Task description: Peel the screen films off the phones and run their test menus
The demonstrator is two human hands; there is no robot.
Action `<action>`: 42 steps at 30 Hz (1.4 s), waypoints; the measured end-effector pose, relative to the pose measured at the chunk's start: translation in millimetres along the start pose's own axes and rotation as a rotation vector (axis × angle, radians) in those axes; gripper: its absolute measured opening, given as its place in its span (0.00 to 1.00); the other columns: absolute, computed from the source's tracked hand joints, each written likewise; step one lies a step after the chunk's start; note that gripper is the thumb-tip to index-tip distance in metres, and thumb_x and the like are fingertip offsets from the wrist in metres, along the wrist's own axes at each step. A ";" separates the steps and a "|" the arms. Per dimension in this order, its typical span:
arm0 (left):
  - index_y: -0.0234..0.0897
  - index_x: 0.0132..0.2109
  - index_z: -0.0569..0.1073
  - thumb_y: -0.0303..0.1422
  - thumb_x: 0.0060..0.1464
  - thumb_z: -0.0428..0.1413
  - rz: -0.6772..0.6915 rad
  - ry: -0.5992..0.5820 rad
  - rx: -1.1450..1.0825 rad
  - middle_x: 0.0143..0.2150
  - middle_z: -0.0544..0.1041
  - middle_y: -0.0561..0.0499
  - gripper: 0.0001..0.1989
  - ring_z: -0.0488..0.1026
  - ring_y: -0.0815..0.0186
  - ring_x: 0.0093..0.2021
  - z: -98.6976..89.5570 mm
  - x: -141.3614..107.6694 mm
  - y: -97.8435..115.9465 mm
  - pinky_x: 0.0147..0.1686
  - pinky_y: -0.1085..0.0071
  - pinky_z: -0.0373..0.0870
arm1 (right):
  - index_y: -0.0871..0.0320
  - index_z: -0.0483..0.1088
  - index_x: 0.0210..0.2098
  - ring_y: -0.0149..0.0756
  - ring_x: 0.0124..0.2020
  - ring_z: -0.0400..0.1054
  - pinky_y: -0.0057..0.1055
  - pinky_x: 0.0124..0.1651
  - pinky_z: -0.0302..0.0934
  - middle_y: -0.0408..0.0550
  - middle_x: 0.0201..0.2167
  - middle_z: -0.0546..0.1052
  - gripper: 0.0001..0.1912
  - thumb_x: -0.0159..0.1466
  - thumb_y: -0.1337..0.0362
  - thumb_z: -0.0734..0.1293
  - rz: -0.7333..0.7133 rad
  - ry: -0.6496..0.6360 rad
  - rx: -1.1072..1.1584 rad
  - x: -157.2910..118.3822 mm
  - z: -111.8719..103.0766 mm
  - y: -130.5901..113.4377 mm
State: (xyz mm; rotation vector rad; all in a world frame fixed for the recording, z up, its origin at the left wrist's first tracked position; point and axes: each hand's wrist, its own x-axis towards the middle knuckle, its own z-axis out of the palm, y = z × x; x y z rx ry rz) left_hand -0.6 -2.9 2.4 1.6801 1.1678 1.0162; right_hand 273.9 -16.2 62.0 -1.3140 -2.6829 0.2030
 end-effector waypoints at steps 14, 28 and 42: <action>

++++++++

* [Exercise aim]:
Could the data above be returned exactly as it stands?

* [Written reply]:
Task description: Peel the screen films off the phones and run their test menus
The demonstrator is two human hands; there is no robot.
Action `<action>`: 42 steps at 30 Hz (1.4 s), waypoints; the measured end-effector pose, relative to the pose measured at the chunk's start: translation in millimetres along the start pose's own axes and rotation as a rotation vector (axis × angle, radians) in those axes; gripper: its absolute measured opening, given as its place in its span (0.00 to 1.00); the other columns: absolute, computed from the source's tracked hand joints, each written likewise; step one lies a step after the chunk's start; note that gripper is the thumb-tip to index-tip distance in metres, and thumb_x and the like are fingertip offsets from the wrist in metres, along the wrist's own axes at each step. A ";" separates the steps and a "|" the arms. Per dimension in this order, its typical span:
arm0 (left):
  - index_y: -0.0234..0.0897
  - index_x: 0.0132..0.2109
  - index_z: -0.0569..0.1073
  - thumb_y: -0.0303..0.1422
  - thumb_x: 0.0060..0.1464
  - thumb_z: -0.0428..0.1413
  - rz: -0.6772..0.6915 rad
  - ry: -0.5992..0.5820 rad
  - rx: -1.1450..1.0825 rad
  - middle_x: 0.0143..0.2150
  - middle_z: -0.0544..0.1041
  - middle_y: -0.0561..0.0499
  - gripper: 0.0001..0.1989
  - ring_z: -0.0488..0.1026
  - ring_y: -0.0815..0.0186
  - ring_x: 0.0093..0.2021
  - z: -98.6976..89.5570 mm
  - x: -141.3614..107.6694 mm
  - y: -97.8435..115.9465 mm
  - pinky_x: 0.0147..0.1686
  - pinky_y: -0.1085..0.0071
  - pinky_z: -0.0373..0.0870
arm1 (right):
  - index_y: -0.0871..0.0320
  - index_z: -0.0483..0.1088
  - index_x: 0.0210..0.2098
  - ring_y: -0.0149..0.0756
  - ring_x: 0.0124..0.2020
  - ring_z: -0.0400..0.1054
  - pinky_y: -0.0057..0.1055
  - pinky_x: 0.0124..0.1651
  - pinky_z: -0.0302..0.0934
  - middle_y: -0.0408..0.0550
  - middle_x: 0.0201..0.2167
  - middle_z: -0.0546..0.1052
  - gripper: 0.0001..0.1912
  - thumb_x: -0.0159..0.1466
  - thumb_y: -0.1337..0.0362
  - thumb_z: -0.0734..0.1293
  - rz: -0.7333..0.7133 rad
  - ry: -0.6496..0.6360 rad
  - rx: -1.1072..1.1584 rad
  - x: -157.2910..118.3822 mm
  - z: -111.8719..103.0766 mm
  - y: -130.5901..113.4377 mm
State: (xyz mm; rotation vector rad; all in a world frame fixed for the recording, z up, its origin at the left wrist's first tracked position; point and axes: each hand's wrist, its own x-axis towards the middle knuckle, its own z-axis out of the palm, y = z × x; x y z rx ry rz) left_hand -0.6 -2.9 2.4 1.6801 1.1678 1.0162; right_hand 273.9 -16.2 62.0 -1.3140 -2.6829 0.2030
 end-effector waypoints at steps 14, 28 and 42: <action>

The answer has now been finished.